There was a time when I was so proud of my “hold” over the English language that I would throw in big words to conversations or choose unusual sentence constructions with simple ones while sipping coffee with friends at Starbucks or walking down the halls to a meeting with coworkers.

I thought that if I didn’t, it would slip my friends’ and coworkers’ minds that I was smart. I felt there was truly no other way for them to know, and maybe that fear was well-founded. I didn’t have any educational or extracurricular achievements to recommend me as an erudite thinker (or someone to listen to), after all.

But those days are past, and it’s only now I come face-to-face with what is truly having the tactfulness of using the right words in the right ways.

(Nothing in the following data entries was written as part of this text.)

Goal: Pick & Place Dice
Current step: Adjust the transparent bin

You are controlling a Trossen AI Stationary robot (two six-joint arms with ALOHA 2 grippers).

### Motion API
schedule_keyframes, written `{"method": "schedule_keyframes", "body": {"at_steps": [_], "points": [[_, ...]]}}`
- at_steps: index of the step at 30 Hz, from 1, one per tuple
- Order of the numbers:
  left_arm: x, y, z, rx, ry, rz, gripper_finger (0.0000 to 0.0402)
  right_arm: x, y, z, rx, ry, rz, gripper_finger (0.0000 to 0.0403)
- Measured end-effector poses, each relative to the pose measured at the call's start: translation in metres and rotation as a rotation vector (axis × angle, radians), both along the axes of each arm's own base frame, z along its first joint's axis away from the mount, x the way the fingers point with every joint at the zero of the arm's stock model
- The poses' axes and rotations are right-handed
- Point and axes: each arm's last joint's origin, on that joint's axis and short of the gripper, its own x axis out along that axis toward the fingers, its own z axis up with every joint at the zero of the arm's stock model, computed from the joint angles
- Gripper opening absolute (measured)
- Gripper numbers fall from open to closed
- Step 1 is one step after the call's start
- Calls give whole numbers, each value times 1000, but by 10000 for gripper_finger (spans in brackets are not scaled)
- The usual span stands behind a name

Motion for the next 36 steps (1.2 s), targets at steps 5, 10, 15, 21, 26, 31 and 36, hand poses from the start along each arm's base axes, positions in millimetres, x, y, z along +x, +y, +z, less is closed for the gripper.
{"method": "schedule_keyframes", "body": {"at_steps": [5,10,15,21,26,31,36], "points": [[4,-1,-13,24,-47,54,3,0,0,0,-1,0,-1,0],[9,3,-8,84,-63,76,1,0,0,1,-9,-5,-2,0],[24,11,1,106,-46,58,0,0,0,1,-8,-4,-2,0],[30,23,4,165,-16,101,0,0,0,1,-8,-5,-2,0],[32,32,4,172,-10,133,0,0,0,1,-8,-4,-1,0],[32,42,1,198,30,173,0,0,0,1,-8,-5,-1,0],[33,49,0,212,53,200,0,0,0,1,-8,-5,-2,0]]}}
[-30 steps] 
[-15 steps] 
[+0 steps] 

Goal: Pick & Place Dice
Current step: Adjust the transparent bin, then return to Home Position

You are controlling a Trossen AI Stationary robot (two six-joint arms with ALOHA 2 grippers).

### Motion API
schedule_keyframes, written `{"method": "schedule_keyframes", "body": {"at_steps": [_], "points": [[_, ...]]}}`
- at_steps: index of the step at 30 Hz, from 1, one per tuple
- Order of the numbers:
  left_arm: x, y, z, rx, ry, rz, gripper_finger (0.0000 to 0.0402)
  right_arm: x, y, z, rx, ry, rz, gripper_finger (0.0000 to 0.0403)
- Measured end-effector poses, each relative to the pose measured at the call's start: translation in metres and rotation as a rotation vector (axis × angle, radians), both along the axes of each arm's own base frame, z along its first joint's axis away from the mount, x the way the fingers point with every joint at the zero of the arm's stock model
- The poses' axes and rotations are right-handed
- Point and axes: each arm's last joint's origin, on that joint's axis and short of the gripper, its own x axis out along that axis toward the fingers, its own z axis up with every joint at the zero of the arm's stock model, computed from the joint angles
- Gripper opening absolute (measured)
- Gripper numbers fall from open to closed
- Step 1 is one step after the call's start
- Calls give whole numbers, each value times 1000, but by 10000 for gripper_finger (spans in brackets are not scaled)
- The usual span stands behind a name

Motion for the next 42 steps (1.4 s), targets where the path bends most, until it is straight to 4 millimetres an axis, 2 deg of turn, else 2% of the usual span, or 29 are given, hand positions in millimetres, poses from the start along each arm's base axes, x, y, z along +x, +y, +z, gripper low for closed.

I started noticing because I’ve been reading critically lately because I’m writing a novel-length story. No, it’s not my first try, but the first one in a while, and the longest I’ve persisted (in terms of word count). Along with my increasing word count has come a maybe as of yet inexplicable and slightly useless anxiety about doing well. All sorts of questions pop into my mind as I write: can I make this scene more descriptive and sensuous to attract the reader’s attention? Does this action defy my character’s motivations? Is this flow of words boring?

And all this writing and wondering has naturally led me to find out just what is all this rightness that famous/top-selling authors find themselves with all the time! Of course, I don’t have time to read every best-seller or good story, so I’ve also scoured quite a number of reviews on Goodreads, and what am I noticing?

The pompous reviewer that thinks big words, overuse of literary devices, formal constructions, etc. validate their opinions, somehow elevating them above those of the other reviewers (who are normally writing like regular human beings in an informal forum) or even that of the work they are reviewing. I mean, give me a break.

Here’s an excerpt from one I just came across for a James Patterson book (but it’s NOT the only one of its kind, believe me):

“It’s the worst thing I imagine a book can be. It’s the bane of my existence. Its prose, bone dry and then suddenly flashing purple, dogs my literary footsteps. Generic characterization, stilted dialogue, predictable plot, cheap shock fodder …”

COME ON. This is James Patterson you’re talking about, and while it might not be down your alley, I’m damn sure it’s not the “bane” of your existence, nor is it the worst thing a book can be—unless you don’t read very much.

Anyway, I’m back to working on my story.